:: SOURCE DATA ::

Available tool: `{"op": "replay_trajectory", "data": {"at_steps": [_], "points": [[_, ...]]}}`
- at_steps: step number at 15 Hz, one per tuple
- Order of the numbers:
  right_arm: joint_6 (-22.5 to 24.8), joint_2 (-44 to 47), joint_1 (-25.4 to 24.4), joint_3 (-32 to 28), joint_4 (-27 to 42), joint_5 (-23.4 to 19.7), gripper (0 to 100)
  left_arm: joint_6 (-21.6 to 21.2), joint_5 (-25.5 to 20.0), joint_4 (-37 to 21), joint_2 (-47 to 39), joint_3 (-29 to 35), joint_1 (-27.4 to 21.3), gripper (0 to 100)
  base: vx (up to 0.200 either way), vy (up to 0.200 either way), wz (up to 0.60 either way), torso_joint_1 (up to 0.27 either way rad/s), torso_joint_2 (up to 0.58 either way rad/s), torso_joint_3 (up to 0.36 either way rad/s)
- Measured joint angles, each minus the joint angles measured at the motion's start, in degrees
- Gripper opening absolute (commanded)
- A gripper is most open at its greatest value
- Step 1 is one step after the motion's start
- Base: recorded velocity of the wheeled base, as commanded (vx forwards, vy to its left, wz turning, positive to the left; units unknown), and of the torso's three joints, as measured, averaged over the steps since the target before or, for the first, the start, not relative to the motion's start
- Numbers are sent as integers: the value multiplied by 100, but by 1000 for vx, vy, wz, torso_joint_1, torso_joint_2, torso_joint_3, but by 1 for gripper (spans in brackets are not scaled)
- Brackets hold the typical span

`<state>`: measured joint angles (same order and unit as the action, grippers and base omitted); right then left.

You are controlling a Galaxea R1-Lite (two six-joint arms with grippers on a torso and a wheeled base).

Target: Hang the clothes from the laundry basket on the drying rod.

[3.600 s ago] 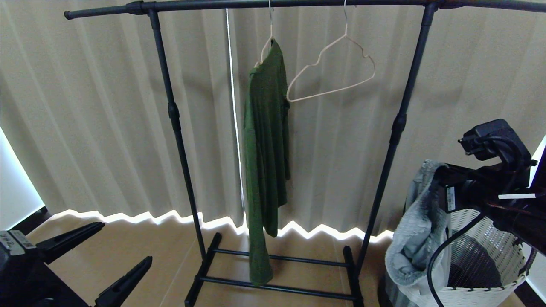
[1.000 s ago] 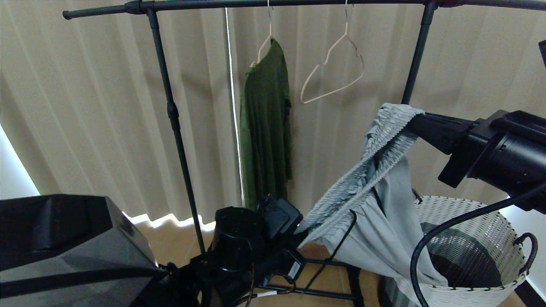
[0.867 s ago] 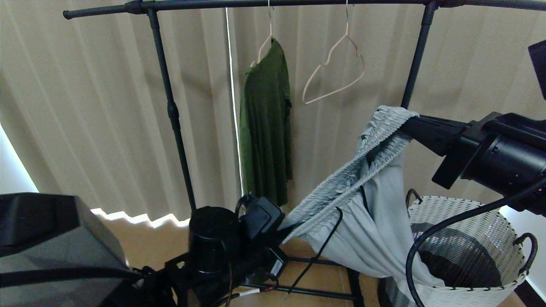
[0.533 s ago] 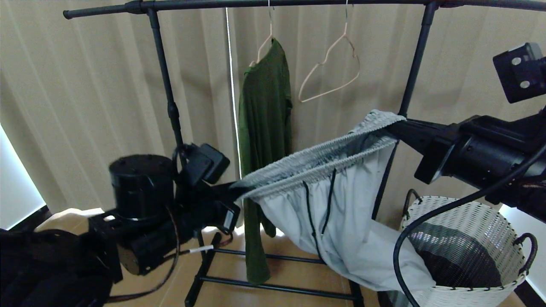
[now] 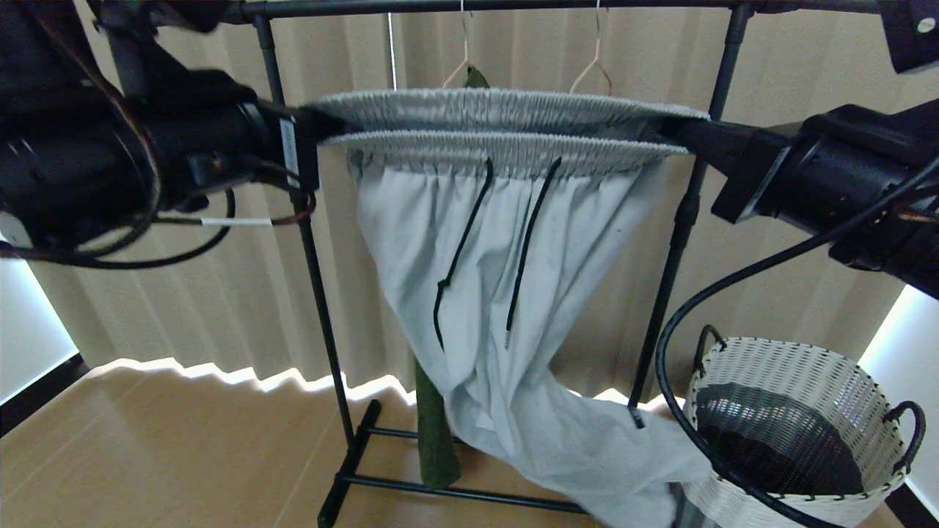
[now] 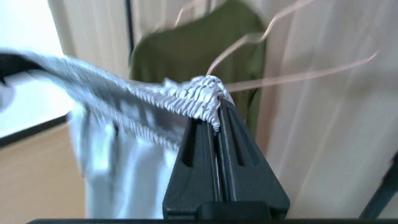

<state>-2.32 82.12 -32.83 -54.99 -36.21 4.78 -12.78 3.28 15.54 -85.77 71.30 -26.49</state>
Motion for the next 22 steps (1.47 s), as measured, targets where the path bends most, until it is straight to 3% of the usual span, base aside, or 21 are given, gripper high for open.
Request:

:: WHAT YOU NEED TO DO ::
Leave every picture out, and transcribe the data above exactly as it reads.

:: ANSWER AREA ::
Available tool: `{"op": "replay_trajectory", "data": {"at_steps": [_], "points": [[_, ...]]}}`
- at_steps: step number at 15 Hz, one per tuple
- Order of the numbers:
  right_arm: joint_6 (-22.5 to 24.8), joint_2 (-44 to 47), joint_1 (-25.4 to 24.4), joint_3 (-32 to 28), joint_4 (-27 to 42), joint_5 (-23.4 to 19.7), gripper (0 to 100)
  left_arm: joint_6 (-21.6 to 21.2), joint_5 (-25.5 to 20.0), joint_4 (-37 to 21), joint_2 (-47 to 39), joint_3 (-29 to 35), joint_1 (-27.4 to 21.3), gripper (0 to 100)
  base: vx (up to 0.200 either way), vy (up to 0.200 either way), wz (up to 0.60 either way), torso_joint_1 (up to 0.27 either way rad/s), torso_joint_2 (up to 0.58 either way rad/s), torso_joint_3 (up to 0.36 either way rad/s)
- Measured joint angles, each minus the joint angles measured at the motion's start, in degrees
- Gripper opening absolute (commanded)
- A gripper is most open at its greatest value
- Step 1 is one step after the motion's start
- Base: recorded velocity of the wheeled base, as commanded (vx forwards, vy to its left, wz turning, positive to the left; units unknown), and of the torso's three joints, as measured, averaged over the steps since the target before or, for the first, the start, not relative to the motion's start
- Numbers are sent as integers: the value multiplied by 100, but by 1000 for vx, vy, wz, torso_joint_1, torso_joint_2, torso_joint_3, but by 1 for gripper (spans in brackets are not scaled)
- Brackets hold the typical span

`<state>`: measured joint angles (same order and unit as the action, grippers and base omitted); right then left.

You are controlling a Galaxea R1-Lite (two six-joint arms with grippers on a torso and a wheeled base).

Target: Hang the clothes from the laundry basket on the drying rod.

[3.600 s ago] 
[1.000 s ago] 
[0.867 s ago] 
[0.533 s ago] 
[now] 
[now] 

<state>-2.32 82.12 -32.83 -54.99 -36.21 4.78 -12.78 3.28 15.54 -85.77 71.30 -26.49</state>
Motion for the next 22 steps (1.47 s), as measured, targets where the path bends most, until it is straight to 3% of the usual span, base aside, or 21 are given, gripper high for open.
Request:

No further output is needed here.